Exercise details >> Copy the lines exactly. Begin at the first line of the data and stop after the line with "Provide points on the white cylindrical".

• • • • •

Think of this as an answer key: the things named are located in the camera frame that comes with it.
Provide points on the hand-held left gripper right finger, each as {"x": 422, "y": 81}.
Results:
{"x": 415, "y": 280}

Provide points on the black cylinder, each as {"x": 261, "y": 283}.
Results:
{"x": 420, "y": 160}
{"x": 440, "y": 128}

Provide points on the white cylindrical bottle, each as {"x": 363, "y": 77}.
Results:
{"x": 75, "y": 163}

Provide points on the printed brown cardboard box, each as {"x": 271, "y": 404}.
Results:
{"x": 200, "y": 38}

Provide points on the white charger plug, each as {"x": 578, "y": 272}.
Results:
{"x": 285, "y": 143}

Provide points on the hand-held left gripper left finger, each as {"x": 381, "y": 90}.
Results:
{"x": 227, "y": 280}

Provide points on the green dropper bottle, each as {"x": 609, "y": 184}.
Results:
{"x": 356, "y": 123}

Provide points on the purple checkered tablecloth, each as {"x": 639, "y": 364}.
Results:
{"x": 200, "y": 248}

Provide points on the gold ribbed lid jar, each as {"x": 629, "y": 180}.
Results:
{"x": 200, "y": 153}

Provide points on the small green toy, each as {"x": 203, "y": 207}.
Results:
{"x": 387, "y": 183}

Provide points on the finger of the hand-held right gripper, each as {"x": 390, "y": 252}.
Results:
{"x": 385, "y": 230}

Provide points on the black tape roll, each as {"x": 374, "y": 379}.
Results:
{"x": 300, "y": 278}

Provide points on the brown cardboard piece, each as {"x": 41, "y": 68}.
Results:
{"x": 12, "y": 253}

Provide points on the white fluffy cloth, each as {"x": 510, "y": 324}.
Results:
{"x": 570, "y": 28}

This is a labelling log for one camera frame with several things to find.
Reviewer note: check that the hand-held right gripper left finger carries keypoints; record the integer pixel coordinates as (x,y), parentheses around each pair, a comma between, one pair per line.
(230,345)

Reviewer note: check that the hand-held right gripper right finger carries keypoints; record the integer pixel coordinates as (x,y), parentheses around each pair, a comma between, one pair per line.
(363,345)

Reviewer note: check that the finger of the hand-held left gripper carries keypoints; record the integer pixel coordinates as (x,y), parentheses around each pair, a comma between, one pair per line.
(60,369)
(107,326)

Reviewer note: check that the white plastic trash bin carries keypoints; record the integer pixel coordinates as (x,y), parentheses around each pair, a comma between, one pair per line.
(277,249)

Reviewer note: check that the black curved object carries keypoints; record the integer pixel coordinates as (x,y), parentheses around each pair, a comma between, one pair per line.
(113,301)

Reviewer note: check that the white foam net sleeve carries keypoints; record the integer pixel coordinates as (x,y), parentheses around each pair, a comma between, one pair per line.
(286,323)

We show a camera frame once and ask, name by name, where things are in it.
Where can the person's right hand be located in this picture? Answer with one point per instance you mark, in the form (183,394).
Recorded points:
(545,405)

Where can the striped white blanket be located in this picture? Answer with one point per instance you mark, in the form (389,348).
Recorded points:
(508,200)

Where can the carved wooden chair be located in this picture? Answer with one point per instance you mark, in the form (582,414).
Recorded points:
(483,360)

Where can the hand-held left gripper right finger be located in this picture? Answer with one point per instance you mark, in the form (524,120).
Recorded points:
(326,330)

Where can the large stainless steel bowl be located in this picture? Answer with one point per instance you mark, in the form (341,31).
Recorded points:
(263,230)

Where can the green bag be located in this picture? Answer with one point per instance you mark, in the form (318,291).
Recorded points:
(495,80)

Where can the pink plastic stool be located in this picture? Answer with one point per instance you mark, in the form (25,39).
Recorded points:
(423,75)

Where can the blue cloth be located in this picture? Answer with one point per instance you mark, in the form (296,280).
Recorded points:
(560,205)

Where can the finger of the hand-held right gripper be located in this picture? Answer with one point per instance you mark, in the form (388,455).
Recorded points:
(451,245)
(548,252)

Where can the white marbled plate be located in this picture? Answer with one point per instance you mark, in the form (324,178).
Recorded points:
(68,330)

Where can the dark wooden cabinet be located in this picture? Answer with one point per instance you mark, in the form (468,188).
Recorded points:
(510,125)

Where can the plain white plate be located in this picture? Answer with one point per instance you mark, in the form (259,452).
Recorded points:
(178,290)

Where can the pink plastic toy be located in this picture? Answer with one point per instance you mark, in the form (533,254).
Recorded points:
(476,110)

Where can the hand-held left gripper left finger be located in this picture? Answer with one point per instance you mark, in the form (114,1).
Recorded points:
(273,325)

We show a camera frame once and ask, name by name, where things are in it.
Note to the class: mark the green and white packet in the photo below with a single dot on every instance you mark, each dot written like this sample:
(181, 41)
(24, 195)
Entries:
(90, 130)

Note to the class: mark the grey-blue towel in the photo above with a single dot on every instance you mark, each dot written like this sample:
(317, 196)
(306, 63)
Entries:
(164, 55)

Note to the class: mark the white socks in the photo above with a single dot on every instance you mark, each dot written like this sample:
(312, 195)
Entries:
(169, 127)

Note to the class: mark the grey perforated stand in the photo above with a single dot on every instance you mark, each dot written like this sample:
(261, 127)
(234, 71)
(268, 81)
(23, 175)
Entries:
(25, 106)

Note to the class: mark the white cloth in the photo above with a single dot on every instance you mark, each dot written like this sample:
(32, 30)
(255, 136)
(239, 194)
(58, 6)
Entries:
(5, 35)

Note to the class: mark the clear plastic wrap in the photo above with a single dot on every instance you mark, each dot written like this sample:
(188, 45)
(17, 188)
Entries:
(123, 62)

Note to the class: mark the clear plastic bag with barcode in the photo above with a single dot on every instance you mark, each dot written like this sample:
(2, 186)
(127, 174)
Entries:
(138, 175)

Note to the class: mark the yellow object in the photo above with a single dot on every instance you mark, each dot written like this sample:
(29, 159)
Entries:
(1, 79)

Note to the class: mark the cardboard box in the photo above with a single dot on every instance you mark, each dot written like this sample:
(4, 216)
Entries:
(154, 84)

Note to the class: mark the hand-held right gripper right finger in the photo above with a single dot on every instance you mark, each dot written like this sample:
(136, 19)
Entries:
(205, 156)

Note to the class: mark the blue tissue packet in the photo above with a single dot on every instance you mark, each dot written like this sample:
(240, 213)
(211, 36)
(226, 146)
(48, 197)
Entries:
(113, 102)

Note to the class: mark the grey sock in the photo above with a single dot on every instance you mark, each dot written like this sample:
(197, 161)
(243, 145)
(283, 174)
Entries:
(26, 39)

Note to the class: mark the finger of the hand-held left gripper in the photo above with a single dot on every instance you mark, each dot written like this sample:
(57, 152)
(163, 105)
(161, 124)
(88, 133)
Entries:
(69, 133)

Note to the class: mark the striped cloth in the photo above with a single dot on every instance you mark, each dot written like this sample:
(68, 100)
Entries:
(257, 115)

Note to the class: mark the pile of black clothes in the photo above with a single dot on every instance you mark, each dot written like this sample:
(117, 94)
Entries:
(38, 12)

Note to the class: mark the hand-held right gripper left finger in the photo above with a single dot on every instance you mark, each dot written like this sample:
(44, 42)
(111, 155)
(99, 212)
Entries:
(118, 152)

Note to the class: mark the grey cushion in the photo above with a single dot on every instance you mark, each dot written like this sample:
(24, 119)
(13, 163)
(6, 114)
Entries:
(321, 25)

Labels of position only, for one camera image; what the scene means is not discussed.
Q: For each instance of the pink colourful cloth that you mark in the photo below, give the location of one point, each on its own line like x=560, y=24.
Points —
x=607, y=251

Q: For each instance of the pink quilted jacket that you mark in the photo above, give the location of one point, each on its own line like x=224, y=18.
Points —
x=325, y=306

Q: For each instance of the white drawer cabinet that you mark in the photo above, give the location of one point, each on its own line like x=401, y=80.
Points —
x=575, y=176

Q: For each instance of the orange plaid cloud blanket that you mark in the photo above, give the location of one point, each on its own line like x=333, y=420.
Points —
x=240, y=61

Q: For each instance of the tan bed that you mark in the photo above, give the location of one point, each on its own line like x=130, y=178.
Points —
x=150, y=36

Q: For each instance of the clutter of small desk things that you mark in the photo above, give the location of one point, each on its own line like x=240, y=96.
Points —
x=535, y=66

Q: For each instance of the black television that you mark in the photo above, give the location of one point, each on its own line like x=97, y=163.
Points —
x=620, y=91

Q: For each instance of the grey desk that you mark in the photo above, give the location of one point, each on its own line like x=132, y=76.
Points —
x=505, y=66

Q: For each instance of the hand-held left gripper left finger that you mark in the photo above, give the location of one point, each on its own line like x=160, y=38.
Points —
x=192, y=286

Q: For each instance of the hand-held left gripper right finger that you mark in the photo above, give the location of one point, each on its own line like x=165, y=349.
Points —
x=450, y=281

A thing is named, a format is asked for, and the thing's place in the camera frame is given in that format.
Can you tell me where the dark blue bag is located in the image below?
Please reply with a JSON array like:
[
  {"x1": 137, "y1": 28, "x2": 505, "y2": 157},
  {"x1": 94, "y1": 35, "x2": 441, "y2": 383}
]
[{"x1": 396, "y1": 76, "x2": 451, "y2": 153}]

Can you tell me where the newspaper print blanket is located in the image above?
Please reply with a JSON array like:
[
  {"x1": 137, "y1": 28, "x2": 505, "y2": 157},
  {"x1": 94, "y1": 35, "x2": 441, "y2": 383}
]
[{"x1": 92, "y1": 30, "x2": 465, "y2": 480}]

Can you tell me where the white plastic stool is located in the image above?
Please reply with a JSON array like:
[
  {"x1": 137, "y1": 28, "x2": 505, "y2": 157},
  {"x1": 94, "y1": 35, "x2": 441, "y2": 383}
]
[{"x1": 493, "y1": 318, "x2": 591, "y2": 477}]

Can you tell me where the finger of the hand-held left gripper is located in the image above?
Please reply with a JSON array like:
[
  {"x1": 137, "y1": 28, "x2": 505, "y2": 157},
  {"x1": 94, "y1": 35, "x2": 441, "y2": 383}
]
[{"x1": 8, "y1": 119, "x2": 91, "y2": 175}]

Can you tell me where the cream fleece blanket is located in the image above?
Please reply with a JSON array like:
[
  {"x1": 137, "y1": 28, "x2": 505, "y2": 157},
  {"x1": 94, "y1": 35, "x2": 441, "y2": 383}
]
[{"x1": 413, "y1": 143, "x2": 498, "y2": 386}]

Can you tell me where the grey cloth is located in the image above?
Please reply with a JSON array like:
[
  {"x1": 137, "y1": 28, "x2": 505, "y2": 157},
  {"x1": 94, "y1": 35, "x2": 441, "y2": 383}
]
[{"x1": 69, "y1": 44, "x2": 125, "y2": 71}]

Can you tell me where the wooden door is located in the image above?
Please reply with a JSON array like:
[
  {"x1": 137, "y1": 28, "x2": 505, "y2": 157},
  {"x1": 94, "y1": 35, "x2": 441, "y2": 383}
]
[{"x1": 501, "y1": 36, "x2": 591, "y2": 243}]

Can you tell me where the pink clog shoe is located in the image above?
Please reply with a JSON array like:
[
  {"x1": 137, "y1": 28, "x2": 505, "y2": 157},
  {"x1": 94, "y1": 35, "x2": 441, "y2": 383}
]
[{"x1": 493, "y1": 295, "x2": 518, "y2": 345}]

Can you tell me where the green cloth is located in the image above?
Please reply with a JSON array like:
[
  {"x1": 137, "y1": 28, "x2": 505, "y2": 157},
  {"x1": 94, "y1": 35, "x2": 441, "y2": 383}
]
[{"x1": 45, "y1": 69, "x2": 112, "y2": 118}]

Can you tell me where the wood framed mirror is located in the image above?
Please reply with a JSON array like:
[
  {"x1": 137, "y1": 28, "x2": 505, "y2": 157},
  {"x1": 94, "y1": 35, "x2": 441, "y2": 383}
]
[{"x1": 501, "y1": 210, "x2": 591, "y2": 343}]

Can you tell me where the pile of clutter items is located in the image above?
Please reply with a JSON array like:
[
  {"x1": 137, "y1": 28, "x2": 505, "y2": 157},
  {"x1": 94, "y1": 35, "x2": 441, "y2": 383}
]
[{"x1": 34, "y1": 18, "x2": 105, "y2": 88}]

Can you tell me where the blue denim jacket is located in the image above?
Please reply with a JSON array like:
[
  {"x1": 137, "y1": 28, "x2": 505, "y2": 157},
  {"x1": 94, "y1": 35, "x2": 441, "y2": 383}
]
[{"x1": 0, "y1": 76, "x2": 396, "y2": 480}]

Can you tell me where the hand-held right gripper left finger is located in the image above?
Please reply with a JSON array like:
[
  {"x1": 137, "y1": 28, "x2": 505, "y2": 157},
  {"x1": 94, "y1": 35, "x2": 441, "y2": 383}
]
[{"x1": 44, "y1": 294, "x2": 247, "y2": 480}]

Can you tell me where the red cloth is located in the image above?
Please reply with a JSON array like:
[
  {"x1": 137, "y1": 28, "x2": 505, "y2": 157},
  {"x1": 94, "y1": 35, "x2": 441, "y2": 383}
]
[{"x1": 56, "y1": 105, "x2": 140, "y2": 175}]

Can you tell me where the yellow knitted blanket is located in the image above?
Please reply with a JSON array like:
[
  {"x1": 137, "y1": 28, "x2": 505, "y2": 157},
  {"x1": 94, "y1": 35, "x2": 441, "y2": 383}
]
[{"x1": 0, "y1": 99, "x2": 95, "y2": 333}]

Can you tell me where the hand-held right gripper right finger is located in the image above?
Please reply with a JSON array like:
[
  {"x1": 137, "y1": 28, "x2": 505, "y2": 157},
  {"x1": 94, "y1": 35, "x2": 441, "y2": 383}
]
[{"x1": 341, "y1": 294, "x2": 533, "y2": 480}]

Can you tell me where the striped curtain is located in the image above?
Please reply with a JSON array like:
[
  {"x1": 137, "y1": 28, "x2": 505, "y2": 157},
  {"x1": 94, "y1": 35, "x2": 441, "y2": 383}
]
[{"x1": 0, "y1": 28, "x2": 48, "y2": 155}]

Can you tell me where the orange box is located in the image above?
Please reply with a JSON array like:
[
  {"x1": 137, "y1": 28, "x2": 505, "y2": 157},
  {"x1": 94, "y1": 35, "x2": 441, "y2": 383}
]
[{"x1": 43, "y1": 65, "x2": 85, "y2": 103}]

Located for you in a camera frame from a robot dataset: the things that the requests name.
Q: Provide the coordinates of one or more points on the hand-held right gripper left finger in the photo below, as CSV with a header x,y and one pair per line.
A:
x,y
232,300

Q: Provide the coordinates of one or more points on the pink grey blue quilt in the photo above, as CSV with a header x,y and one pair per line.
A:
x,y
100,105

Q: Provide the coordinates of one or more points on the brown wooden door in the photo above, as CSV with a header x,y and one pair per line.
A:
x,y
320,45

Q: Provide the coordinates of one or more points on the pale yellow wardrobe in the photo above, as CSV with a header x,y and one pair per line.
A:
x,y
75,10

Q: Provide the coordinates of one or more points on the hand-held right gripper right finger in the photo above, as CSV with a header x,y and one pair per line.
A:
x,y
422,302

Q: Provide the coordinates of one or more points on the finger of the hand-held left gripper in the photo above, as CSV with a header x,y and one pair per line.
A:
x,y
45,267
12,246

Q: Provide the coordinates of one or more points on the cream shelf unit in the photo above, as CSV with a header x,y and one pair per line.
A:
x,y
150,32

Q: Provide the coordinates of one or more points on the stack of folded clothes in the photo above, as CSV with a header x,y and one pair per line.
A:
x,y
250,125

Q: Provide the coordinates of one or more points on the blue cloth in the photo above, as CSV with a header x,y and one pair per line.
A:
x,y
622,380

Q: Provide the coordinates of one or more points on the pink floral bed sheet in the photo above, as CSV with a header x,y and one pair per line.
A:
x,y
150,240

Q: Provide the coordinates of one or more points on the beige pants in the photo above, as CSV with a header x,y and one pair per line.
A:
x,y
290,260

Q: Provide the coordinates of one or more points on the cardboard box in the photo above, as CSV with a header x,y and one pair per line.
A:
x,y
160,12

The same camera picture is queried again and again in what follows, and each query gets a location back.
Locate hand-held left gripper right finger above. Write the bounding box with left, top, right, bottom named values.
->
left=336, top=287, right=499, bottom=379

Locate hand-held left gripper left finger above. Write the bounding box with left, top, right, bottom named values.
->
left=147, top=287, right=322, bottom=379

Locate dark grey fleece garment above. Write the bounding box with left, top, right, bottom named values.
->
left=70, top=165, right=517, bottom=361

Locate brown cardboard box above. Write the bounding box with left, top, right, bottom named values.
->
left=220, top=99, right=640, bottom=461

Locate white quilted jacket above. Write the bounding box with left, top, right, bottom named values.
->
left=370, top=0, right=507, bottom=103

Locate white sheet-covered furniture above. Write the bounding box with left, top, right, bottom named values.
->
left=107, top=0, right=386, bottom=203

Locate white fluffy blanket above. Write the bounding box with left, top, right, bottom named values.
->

• • • • •

Task solution >>
Think of this as an answer key: the things named are located in the camera frame that comes with it.
Provide points on the hand-held left gripper right finger, each as {"x": 422, "y": 81}.
Results:
{"x": 415, "y": 280}

Provide points on the black cylinder, each as {"x": 261, "y": 283}.
Results:
{"x": 420, "y": 160}
{"x": 440, "y": 128}

Provide points on the white cylindrical bottle, each as {"x": 363, "y": 77}.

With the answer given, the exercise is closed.